Recommendation 1 of 2 related to 5.3:  While each involved agency performed its roles as expected, development of at least basic Standard Operating Guidelines (SOG) may be helpful for guidance by appropriate agencies for responding to heat related primary events.  This will need to be both jurisdiction specific, or – for the County – a guide that serves for both its own local government role and that of Operational Area Coordinator.  At the least, a very basic guide will be drafted by County OES to be inserted as part of the County’s Emergency Operations Plan.  The need for a stand alone “heat event” response plan can be discussed outside of the context of this AAR.


Recommendation 2 of 2 related to 5.3:  As with past heat related issues, the primary threat is to public health.  As they did during this heat event, it is suggested that Public Health continue as the lead agency for providing public information and coordination related to direct health issues.  County OES should continue its role as general Op Area Coordinator, and the since the roles as filled by the American Red Cross, the city of Paso Robles, and other agencies were appropriate, once the proper communications channels were established, it is recommended that each agency retain their own jurisdictional and other designated roles with the understanding the proper, prompt interagency coordination is essential to an effective response. 

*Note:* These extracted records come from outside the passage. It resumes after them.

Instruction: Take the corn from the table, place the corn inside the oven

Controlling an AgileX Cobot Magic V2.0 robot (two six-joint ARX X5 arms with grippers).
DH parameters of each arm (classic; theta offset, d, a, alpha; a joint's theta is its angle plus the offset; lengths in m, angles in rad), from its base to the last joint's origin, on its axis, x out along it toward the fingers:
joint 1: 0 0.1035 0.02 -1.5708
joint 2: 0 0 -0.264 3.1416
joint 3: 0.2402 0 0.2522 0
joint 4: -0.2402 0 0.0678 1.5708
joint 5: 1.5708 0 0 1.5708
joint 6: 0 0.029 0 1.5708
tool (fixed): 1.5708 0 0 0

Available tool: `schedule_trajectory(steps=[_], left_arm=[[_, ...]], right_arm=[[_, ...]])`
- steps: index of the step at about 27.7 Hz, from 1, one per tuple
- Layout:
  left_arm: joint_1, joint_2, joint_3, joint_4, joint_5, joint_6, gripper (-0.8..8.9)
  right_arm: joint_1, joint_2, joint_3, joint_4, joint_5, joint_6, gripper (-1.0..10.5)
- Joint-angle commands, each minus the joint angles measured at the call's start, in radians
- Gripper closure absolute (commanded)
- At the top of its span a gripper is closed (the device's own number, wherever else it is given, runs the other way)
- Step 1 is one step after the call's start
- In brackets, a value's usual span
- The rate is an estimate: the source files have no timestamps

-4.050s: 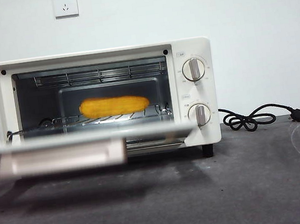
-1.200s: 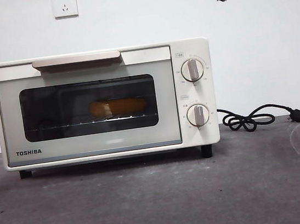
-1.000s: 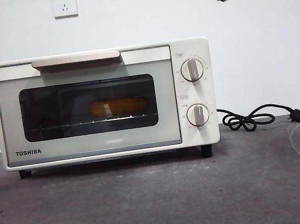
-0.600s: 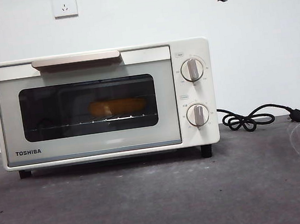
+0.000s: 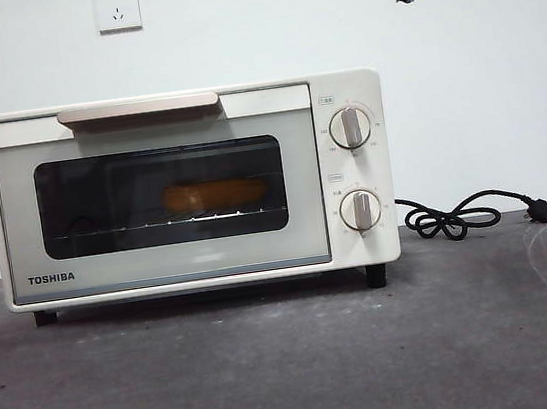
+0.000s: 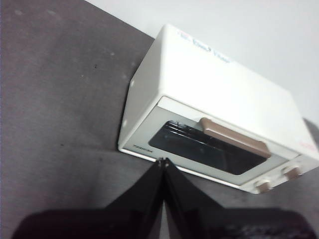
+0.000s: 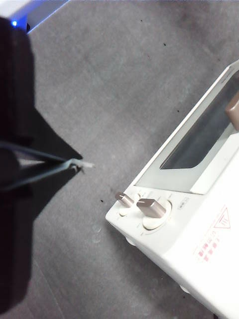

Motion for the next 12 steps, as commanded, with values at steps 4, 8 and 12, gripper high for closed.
schedule_trajectory(steps=[4, 8, 12], left_arm=[[-0.138, -0.057, -0.01, 0.151, -0.214, 0.014, 8.18], [-0.215, -0.116, -0.066, 0.37, -0.254, 0.024, 8.17], [-0.251, -0.187, -0.211, 0.611, -0.263, 0.055, 8.17]], right_arm=[[-0.001, 0.005, 0.002, 0.006, 0.009, -0.003, 9.6], [-0.001, 0.005, 0.002, 0.006, 0.009, -0.003, 9.6], [0.0, 0.005, 0.002, 0.006, 0.009, -0.003, 9.6]])
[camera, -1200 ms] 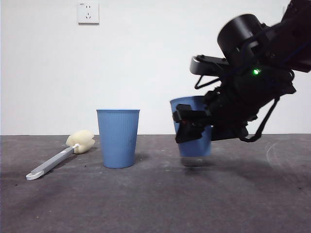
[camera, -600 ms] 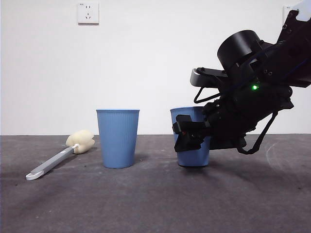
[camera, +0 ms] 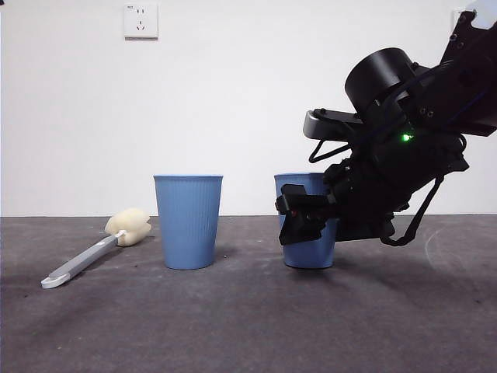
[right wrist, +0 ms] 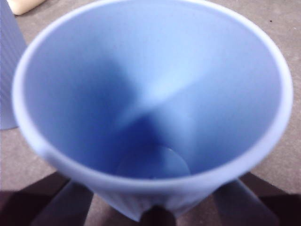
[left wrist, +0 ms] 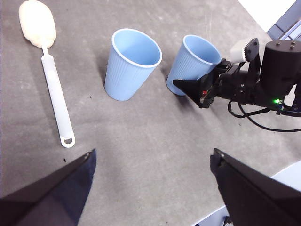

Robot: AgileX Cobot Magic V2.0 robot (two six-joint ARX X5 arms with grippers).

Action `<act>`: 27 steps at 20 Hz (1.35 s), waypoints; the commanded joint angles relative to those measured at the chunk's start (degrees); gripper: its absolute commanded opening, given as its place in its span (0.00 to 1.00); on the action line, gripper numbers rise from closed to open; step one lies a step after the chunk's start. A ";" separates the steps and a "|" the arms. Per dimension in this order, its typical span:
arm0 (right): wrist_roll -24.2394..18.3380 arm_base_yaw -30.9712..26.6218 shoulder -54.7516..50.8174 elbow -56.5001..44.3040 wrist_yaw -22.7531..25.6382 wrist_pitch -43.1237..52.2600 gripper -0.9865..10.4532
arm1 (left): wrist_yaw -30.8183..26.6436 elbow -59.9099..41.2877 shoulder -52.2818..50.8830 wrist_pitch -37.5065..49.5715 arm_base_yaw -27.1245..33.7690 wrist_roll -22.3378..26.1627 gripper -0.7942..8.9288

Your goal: Pick up the cup brush,pick up the cup,insert the brush into the cup,clean the cup,put the cup brush back,put the cup back to the fixed position on the table

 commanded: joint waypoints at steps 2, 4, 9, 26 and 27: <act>1.36 0.13 0.04 -1.14 -0.22 -4.70 0.43 | -0.15 -0.50 0.42 0.20 -0.13 0.79 0.50; 1.27 0.11 -1.79 -1.11 -0.20 -5.92 0.51 | -0.17 -0.50 0.57 0.20 -0.11 0.81 0.50; 1.25 0.07 -5.79 -1.11 -0.22 -8.79 0.59 | -0.13 -0.50 0.74 0.15 -0.13 0.79 0.50; 3.15 0.52 -47.36 0.13 -22.03 -72.41 0.58 | 5.14 -0.50 0.74 -4.28 -0.13 2.80 0.50; 3.19 0.52 -50.45 0.81 -23.04 -75.38 0.58 | 7.04 -0.50 0.76 -4.31 -0.13 3.37 0.50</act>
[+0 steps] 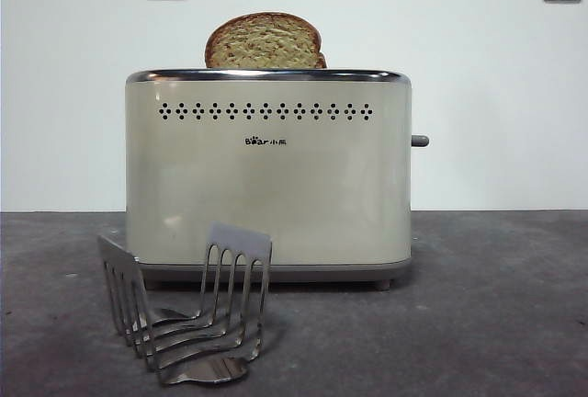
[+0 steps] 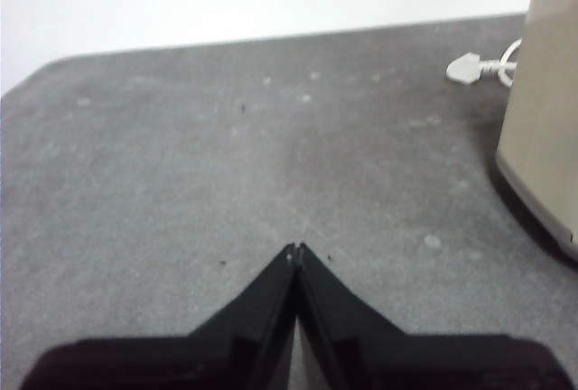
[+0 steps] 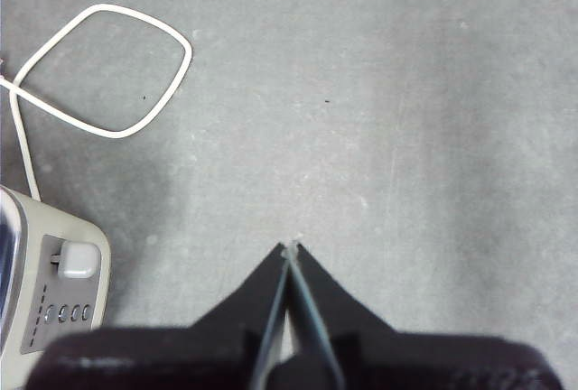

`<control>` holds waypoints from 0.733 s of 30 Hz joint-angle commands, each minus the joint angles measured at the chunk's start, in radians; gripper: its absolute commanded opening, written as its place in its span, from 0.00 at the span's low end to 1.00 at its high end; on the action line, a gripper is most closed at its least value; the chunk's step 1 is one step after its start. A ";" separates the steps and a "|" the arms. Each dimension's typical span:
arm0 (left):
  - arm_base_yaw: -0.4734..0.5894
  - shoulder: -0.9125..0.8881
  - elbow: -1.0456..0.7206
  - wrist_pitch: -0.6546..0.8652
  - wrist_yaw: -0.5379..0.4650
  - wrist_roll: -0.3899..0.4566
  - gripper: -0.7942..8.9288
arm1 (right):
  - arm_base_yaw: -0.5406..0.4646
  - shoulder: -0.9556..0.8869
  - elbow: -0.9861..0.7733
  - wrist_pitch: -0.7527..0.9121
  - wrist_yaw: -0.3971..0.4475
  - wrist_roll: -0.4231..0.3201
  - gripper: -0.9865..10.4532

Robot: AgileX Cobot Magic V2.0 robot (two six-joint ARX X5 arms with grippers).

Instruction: Pick up a slice of bread from the rack,put the bread on the toaster,press the button

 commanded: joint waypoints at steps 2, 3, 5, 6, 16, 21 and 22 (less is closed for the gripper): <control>0.003 -0.041 -0.011 0.006 -0.001 -0.002 0.08 | 0.000 0.004 -0.001 -0.009 0.000 -0.004 0.09; 0.003 -0.042 -0.011 0.007 -0.001 -0.003 0.08 | 0.000 0.004 -0.001 -0.009 0.000 -0.004 0.09; 0.003 -0.042 -0.011 0.007 0.001 -0.003 0.08 | 0.000 0.004 -0.001 -0.009 0.000 -0.004 0.09; 0.003 -0.042 -0.011 0.007 0.008 -0.003 0.08 | 0.000 0.004 -0.001 -0.009 0.000 -0.004 0.09; 0.003 -0.042 -0.011 0.004 0.108 -0.019 0.08 | 0.000 0.004 -0.001 -0.009 0.000 -0.004 0.09; 0.004 -0.042 -0.011 0.007 0.106 -0.036 0.08 | 0.000 0.004 -0.001 -0.009 0.000 -0.004 0.09; 0.004 -0.042 -0.011 0.007 0.107 -0.037 0.08 | 0.000 0.004 -0.001 -0.009 0.000 -0.004 0.09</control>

6.         Emergency Management Software Use


An emergency management software system for coordinating Operational Area response activities has been under development for about the past two years.  A system under development by a particular vendor was used to post situation status information by the County and Paso Robles.  Having this information in a common place to reference was very useful and resulted in positive feedback by all users.


Since the heat event, a new vendor has been chosen to implement the actual emergency management software system that will be used by the Operational Area.  This software – called WebEOC – is anticipated to be useful for future interagency coordination activities and continued use of emergency management software at least for situation status information is strongly encouraged for future events.  Although County OES has purchased the software and training is under way, it can still be immediately used by any jurisdiction in the Op Area even before full implementation and is anticipated to be just as beneficial with future events.